→ Aim of the task
Retype every entry below without altering anything.

Data records:
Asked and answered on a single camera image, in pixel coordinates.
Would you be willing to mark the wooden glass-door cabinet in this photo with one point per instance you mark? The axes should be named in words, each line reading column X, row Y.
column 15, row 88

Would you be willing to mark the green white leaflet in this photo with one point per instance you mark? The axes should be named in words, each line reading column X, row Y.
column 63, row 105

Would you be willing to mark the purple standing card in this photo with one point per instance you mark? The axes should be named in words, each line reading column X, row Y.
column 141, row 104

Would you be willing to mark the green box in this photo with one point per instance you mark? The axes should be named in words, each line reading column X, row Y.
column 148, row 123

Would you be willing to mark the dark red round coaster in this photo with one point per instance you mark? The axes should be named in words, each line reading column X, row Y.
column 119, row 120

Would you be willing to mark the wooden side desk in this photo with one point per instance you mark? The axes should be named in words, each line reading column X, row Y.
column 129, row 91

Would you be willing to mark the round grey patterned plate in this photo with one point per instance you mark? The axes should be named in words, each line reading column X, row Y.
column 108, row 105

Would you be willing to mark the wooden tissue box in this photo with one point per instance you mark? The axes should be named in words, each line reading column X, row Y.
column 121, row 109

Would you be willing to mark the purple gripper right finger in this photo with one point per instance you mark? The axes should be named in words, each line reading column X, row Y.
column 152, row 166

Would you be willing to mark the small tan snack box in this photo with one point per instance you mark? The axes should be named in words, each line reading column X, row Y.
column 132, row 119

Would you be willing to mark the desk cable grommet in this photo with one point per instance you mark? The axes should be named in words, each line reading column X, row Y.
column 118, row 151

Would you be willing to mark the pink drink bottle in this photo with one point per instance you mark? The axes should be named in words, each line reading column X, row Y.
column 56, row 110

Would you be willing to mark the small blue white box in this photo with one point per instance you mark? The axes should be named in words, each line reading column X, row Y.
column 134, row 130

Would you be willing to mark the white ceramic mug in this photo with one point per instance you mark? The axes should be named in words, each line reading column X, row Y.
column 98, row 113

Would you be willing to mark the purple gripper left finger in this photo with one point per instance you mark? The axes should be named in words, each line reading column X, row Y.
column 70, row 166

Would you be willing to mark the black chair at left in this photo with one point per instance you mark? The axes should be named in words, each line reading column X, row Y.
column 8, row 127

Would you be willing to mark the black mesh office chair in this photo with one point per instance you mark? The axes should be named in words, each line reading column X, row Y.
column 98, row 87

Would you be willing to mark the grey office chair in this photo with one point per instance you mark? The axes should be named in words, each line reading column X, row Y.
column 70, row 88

→ Solved exercise
Asked and answered on a single camera image, in pixel coordinates.
Would you be willing to mark the wooden glass-door cabinet in this photo with one point per instance you mark? The axes should be named in words, each line reading column X, row Y.
column 15, row 88

Would you be willing to mark the green white leaflet in this photo with one point per instance you mark? The axes should be named in words, each line reading column X, row Y.
column 63, row 105

Would you be willing to mark the purple standing card in this photo with one point per instance you mark? The axes should be named in words, each line reading column X, row Y.
column 141, row 104

Would you be willing to mark the green box in this photo with one point per instance you mark? The axes should be named in words, each line reading column X, row Y.
column 148, row 123

Would you be willing to mark the dark red round coaster in this photo with one point per instance you mark? The axes should be named in words, each line reading column X, row Y.
column 119, row 120

Would you be willing to mark the wooden side desk in this photo with one point per instance you mark? The axes should be named in words, each line reading column X, row Y.
column 129, row 91

Would you be willing to mark the round grey patterned plate in this photo with one point per instance you mark? The axes should be named in words, each line reading column X, row Y.
column 108, row 105

Would you be willing to mark the wooden tissue box in this photo with one point per instance you mark? The axes should be named in words, each line reading column X, row Y.
column 121, row 109

Would you be willing to mark the purple gripper right finger in this photo with one point per instance you mark? The axes should be named in words, each line reading column X, row Y.
column 152, row 166

Would you be willing to mark the small tan snack box in this photo with one point per instance you mark? The axes should be named in words, each line reading column X, row Y.
column 132, row 119

Would you be willing to mark the desk cable grommet in this photo with one point per instance you mark? The axes should be named in words, each line reading column X, row Y.
column 118, row 151

Would you be willing to mark the pink drink bottle in this photo with one point per instance you mark? The axes should be named in words, each line reading column X, row Y.
column 56, row 110

Would you be willing to mark the small blue white box in this photo with one point per instance you mark? The axes should be named in words, each line reading column X, row Y.
column 134, row 130

Would you be willing to mark the white ceramic mug in this photo with one point per instance you mark? The axes should be named in words, each line reading column X, row Y.
column 98, row 113

Would you be willing to mark the purple gripper left finger in this photo with one point per instance you mark? The axes should be named in words, each line reading column X, row Y.
column 70, row 166

Would you be willing to mark the black chair at left in this photo with one point per instance you mark? The axes should be named in words, each line reading column X, row Y.
column 8, row 127

Would you be willing to mark the black mesh office chair in this photo with one point per instance you mark? The axes should be named in words, each line reading column X, row Y.
column 98, row 87

Would you be willing to mark the grey office chair in this photo with one point per instance you mark? The axes should be named in words, each line reading column X, row Y.
column 70, row 88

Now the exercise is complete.